The present invention further provides a process for the preparation of a compound of formula (I) which comprises

- (i) reaction of a compound of general formula (II)

wherein L1 and L2 represent a leaving group (e.g. halide, sulphide, sulfoxide or sulphone group), preferably the sulphide is oxidised to a sulphoxide or sulphone group before displacement. An oxidising agent such as a peracid may be used, for example meta-chloroperbenzoic acid in dichloromethane at room temperature.

L1 may be displaced by R¹where R¹is defined in formula (I) and L2 may be displaced by cyanide, preferably using a salt (e.g. lithium, sodium or potassium cyanide). The sequence of displacement of L1, L2 may be varied.
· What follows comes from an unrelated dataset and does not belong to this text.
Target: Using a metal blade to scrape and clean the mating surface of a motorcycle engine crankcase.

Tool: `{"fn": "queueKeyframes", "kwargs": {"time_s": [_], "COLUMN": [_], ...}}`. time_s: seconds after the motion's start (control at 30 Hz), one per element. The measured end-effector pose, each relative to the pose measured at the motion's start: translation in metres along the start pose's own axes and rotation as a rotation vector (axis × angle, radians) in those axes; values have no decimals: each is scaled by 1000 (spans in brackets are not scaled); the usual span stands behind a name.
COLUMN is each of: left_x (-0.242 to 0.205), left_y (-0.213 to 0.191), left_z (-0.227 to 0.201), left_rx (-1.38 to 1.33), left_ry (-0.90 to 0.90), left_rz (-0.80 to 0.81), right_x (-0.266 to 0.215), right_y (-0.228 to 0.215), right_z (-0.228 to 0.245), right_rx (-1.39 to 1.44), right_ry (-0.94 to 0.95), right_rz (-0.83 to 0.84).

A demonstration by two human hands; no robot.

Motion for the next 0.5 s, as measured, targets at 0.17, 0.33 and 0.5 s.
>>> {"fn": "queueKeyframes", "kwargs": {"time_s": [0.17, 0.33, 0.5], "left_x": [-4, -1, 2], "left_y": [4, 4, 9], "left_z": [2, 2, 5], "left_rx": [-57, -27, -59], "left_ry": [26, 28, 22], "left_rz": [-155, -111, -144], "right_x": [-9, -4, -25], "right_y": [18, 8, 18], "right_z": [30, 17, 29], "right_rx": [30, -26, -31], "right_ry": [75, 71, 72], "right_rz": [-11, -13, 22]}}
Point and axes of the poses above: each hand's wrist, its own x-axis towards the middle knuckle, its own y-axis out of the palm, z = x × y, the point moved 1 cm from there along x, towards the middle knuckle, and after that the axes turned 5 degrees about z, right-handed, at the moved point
Compounds of formula (II) where X═N and Y═:CH or :CNR²R³may be prepared from compounds of formula (III) by ring cyclisations using, for example diethoxymethyl acetate, FMOC-NCS or R³R²NCSCl. Compounds of formula (II) where X═NH and Y═CO can also be prepared from compounds of formula (III) by reaction with phosgene or phosgene equivalent. The sequence of steps may also be varied, for example compounds of formula (III) may first have L1 and/or L2 displaced before the cyclisation step.
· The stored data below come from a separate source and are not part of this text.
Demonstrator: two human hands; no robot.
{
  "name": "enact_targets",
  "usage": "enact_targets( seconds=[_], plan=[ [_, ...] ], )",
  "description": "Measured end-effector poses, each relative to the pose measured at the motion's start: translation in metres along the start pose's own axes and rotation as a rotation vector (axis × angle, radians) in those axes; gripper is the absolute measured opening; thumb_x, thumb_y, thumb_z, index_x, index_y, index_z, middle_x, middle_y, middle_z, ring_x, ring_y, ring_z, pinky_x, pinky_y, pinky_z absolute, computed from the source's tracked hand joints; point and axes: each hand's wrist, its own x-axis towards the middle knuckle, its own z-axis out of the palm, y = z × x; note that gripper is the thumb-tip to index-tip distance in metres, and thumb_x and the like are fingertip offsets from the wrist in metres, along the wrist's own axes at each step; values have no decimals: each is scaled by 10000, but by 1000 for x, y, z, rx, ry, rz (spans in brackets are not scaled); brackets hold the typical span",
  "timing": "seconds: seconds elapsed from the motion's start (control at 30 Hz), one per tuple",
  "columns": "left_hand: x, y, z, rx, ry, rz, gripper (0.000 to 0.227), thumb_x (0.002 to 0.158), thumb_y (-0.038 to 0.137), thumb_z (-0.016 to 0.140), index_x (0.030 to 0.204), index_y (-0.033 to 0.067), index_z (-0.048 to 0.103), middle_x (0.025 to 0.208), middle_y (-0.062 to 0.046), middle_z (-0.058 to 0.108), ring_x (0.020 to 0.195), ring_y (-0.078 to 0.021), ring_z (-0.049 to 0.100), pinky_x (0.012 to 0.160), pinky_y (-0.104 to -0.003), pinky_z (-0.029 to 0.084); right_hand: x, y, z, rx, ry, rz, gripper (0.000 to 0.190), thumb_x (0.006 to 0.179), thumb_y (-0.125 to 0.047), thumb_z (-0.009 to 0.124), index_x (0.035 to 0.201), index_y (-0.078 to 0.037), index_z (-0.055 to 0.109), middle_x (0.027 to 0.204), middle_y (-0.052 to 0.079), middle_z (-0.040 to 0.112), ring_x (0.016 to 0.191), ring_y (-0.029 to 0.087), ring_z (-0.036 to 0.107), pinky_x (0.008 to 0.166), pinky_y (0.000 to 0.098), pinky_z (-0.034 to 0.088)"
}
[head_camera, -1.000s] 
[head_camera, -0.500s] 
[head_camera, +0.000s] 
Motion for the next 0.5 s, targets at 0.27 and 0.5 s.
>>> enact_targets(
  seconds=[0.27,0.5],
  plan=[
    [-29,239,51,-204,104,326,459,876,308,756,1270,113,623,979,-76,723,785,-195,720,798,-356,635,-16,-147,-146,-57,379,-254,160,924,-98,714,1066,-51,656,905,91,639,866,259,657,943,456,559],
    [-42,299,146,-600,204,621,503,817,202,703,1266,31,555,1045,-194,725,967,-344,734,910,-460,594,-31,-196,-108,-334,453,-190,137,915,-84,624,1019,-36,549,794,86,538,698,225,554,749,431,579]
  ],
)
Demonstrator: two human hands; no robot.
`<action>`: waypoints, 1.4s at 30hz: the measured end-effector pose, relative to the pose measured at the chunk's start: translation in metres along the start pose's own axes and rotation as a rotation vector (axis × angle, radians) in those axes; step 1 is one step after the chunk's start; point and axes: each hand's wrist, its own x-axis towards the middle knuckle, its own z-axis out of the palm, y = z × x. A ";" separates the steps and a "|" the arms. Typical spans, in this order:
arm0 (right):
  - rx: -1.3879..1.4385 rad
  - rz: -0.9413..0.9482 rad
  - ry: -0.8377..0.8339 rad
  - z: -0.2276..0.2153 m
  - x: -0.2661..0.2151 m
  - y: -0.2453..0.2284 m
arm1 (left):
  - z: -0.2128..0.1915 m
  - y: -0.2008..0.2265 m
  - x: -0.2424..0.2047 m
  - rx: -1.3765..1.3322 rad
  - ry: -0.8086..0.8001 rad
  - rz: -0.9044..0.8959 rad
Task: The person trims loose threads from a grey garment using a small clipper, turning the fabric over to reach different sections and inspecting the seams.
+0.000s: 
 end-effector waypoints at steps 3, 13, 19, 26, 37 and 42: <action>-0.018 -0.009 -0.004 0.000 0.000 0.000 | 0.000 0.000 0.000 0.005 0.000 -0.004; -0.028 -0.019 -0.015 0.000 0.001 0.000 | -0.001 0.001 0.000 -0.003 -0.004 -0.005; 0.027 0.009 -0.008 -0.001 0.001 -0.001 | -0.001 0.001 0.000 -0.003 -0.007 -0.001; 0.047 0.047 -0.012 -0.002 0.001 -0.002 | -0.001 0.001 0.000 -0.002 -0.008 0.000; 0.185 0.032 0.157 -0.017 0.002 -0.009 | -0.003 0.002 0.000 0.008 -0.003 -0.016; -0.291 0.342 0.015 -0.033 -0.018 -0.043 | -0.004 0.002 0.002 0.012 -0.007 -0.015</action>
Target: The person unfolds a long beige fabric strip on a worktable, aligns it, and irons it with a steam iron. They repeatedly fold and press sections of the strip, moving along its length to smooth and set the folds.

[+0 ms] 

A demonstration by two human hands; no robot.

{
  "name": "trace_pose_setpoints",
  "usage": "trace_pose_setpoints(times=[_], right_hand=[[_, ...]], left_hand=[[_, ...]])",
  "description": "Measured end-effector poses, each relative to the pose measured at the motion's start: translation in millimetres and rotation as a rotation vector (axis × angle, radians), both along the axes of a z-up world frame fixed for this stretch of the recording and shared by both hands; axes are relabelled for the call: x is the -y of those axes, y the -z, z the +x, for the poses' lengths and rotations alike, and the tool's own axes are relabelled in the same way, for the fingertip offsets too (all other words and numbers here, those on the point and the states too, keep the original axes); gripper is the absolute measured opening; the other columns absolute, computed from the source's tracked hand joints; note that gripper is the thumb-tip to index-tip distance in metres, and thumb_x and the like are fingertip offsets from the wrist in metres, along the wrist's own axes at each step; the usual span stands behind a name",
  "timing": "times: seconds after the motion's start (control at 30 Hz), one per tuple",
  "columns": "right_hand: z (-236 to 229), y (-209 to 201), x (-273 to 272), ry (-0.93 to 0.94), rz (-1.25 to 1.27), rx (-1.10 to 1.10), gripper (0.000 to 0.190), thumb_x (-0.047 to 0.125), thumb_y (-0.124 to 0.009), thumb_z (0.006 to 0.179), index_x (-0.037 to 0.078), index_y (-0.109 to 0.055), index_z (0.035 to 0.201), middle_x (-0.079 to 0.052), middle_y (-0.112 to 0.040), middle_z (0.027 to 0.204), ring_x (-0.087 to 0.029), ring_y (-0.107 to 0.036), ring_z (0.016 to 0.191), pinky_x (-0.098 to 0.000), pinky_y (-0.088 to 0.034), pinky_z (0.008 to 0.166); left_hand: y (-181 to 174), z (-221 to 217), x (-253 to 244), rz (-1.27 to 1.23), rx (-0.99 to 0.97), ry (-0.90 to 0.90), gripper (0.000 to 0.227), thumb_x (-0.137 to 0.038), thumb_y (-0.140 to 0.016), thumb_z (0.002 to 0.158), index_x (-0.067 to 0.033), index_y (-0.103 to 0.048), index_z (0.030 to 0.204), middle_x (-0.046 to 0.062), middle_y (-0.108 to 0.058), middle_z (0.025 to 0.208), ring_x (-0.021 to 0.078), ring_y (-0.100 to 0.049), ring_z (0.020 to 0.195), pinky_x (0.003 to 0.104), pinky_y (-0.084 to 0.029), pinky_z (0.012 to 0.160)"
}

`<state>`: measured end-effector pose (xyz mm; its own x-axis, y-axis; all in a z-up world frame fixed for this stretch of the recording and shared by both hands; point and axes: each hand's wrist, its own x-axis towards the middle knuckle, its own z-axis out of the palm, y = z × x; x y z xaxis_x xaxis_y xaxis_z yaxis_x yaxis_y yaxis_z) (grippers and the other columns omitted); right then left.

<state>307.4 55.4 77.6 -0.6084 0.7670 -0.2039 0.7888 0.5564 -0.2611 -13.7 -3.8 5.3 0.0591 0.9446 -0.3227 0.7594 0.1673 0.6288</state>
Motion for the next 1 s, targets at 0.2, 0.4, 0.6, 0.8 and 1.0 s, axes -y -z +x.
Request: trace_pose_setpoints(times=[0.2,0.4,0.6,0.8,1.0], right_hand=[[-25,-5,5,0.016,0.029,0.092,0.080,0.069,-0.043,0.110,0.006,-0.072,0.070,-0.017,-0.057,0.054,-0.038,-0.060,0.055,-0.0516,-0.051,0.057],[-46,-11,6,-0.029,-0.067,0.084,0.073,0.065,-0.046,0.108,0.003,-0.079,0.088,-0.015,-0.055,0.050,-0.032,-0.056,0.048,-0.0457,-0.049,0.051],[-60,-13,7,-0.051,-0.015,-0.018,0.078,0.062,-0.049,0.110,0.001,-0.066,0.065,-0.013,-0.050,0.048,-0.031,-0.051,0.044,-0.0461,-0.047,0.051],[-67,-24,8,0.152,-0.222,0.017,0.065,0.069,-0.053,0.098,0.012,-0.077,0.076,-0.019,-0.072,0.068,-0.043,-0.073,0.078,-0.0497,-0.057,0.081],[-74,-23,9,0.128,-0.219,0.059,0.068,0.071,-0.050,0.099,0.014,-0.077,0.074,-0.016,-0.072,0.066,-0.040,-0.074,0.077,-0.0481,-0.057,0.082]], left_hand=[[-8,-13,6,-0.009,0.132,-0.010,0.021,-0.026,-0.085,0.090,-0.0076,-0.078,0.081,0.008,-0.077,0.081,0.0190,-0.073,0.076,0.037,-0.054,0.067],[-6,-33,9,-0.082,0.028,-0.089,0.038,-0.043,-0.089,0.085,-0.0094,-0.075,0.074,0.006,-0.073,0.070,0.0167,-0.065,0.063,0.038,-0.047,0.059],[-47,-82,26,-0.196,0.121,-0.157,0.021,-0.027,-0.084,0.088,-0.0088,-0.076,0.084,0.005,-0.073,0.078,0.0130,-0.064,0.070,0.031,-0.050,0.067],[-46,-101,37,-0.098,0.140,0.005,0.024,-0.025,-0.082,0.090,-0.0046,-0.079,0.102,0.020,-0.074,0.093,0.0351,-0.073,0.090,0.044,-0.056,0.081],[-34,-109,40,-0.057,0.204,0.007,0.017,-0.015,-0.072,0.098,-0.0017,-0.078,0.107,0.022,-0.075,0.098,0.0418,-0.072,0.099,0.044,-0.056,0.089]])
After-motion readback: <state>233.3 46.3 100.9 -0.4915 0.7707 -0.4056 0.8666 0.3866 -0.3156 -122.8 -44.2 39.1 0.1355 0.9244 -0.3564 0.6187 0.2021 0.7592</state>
Compounds of formula (II) may also be prepared from compound of formula (IV) by reaction with a group R-Z, where R is defined in formula (I) and Z is a leaving group (e.g. halide, activated alcohol).
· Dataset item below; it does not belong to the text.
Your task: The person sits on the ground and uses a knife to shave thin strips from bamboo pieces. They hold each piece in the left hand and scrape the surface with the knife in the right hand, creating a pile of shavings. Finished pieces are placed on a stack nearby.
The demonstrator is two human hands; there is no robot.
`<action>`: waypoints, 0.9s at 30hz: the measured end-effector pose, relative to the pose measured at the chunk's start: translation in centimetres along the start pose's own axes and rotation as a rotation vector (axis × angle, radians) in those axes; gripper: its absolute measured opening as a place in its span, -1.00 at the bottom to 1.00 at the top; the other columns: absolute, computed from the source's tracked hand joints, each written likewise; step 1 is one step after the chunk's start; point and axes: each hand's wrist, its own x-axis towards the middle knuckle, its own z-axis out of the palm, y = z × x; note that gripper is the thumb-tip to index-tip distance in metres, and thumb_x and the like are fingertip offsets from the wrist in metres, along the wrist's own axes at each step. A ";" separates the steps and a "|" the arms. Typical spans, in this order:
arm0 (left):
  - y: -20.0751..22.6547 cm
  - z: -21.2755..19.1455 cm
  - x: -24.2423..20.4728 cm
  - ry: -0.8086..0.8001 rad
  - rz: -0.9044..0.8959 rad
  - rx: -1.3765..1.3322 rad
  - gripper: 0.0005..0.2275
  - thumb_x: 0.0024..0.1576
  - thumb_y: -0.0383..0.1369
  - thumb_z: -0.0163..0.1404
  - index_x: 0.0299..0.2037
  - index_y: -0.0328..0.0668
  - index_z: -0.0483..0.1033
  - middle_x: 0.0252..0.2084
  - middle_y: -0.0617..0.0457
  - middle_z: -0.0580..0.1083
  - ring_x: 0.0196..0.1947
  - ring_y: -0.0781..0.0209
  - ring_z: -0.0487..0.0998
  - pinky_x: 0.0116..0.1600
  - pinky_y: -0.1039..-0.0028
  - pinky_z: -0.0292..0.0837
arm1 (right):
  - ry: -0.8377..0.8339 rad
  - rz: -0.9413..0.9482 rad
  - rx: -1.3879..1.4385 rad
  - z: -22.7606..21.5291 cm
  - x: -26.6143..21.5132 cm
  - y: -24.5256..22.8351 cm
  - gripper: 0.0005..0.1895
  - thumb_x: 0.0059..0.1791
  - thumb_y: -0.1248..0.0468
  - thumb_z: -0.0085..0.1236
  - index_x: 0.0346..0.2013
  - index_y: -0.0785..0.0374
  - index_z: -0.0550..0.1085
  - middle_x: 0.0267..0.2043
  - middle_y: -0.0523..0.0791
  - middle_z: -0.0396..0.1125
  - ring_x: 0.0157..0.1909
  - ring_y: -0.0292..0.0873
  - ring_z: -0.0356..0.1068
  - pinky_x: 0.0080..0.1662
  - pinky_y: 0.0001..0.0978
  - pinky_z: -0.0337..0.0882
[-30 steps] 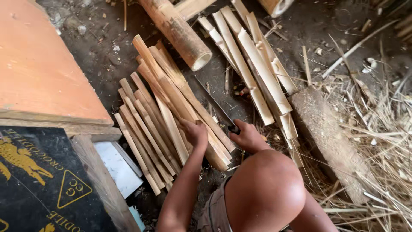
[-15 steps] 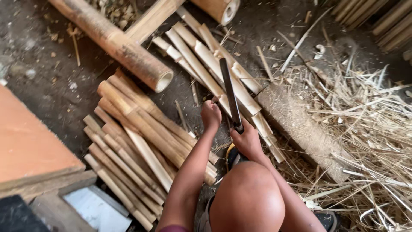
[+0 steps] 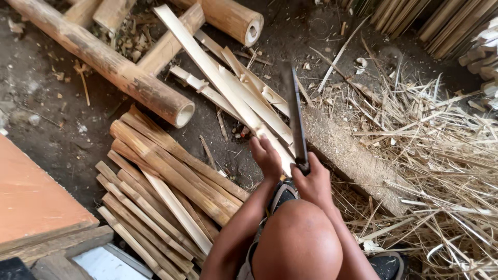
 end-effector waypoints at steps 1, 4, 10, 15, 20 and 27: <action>1.9 -0.6 -1.3 -0.041 0.097 -0.086 -0.61 0.36 -0.21 -0.26 0.15 -0.48 0.25 0.20 -0.41 0.32 0.17 -0.22 0.41 0.27 0.11 0.31 | 0.042 -0.038 -0.006 -0.9 -0.6 -0.2 -0.74 -0.06 0.19 0.19 -0.33 0.33 0.39 -0.57 -0.02 0.39 -0.53 -0.20 0.39 -0.44 -0.24 0.38; 8.7 -1.8 -1.3 -0.181 0.277 -0.388 -0.39 0.34 -0.10 -0.25 0.47 -0.41 0.00 0.40 -0.43 0.26 0.38 -0.14 0.31 0.43 0.16 0.17 | 0.180 -0.074 -0.034 -4.7 -2.6 -1.1 -0.76 -0.04 0.20 0.19 -0.31 0.34 0.40 -0.57 -0.02 0.38 -0.53 -0.21 0.37 -0.44 -0.28 0.37; 17.6 1.9 6.1 -0.418 0.160 -0.889 -0.71 0.35 -0.23 0.02 0.01 -0.38 0.43 -0.19 -0.12 0.47 -0.14 0.06 0.49 0.25 0.12 0.48 | 0.246 0.145 -0.026 -10.9 -8.1 -1.1 -0.78 -0.04 0.22 0.12 -0.21 0.30 0.41 -0.57 -0.02 0.44 -0.55 -0.17 0.44 -0.46 -0.25 0.38; 19.5 7.5 -2.3 -0.622 0.306 -0.599 -0.83 0.22 -0.28 0.06 -0.21 -0.23 0.46 -0.28 0.03 0.50 -0.19 0.25 0.51 0.16 0.35 0.45 | 0.314 0.122 -0.174 -11.4 -10.1 2.6 -0.76 -0.02 0.24 0.12 -0.15 0.32 0.41 -0.51 0.11 0.45 -0.50 -0.03 0.47 -0.37 -0.14 0.41; 25.9 7.0 -6.8 -0.687 0.521 -0.428 -0.88 0.14 -0.30 0.08 -0.29 -0.14 0.47 -0.36 0.10 0.42 -0.33 0.28 0.42 -0.18 0.45 0.45 | 0.288 0.141 -0.336 -10.8 -9.9 7.1 -0.68 -0.07 0.25 0.12 -0.10 0.34 0.33 -0.42 0.18 0.46 -0.39 0.21 0.45 -0.30 0.06 0.43; 35.5 6.2 -10.0 -0.668 0.768 -0.679 -0.78 0.33 -0.22 -0.09 -0.33 -0.10 0.32 -0.48 0.18 0.26 -0.56 0.43 0.27 -0.48 0.55 0.26 | 0.232 0.279 -0.133 -14.2 -12.6 4.6 -0.75 -0.02 0.25 0.10 -0.12 0.27 0.33 -0.53 0.12 0.43 -0.53 0.00 0.44 -0.37 -0.06 0.41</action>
Compounds of formula (II) where X and Y═:CH may also be prepared from compounds of formula (V) and compounds of formula (II) where X and Y═CH₂may also be formed from compounds of formula (VI).

According to a further feature of the invention there is provided a compound of the formula (I), or a pharmaceutically acceptable salt thereof, for use as a therapeutic agent.

According to a further feature of the present invention there is provided a method for producing inhibition of a cysteine protease in a warm blooded animal, such as man, in need of such treatment, which comprises administering to said animal an effective amount of a compound of the present invention, or a pharmaceutically acceptable salt thereof.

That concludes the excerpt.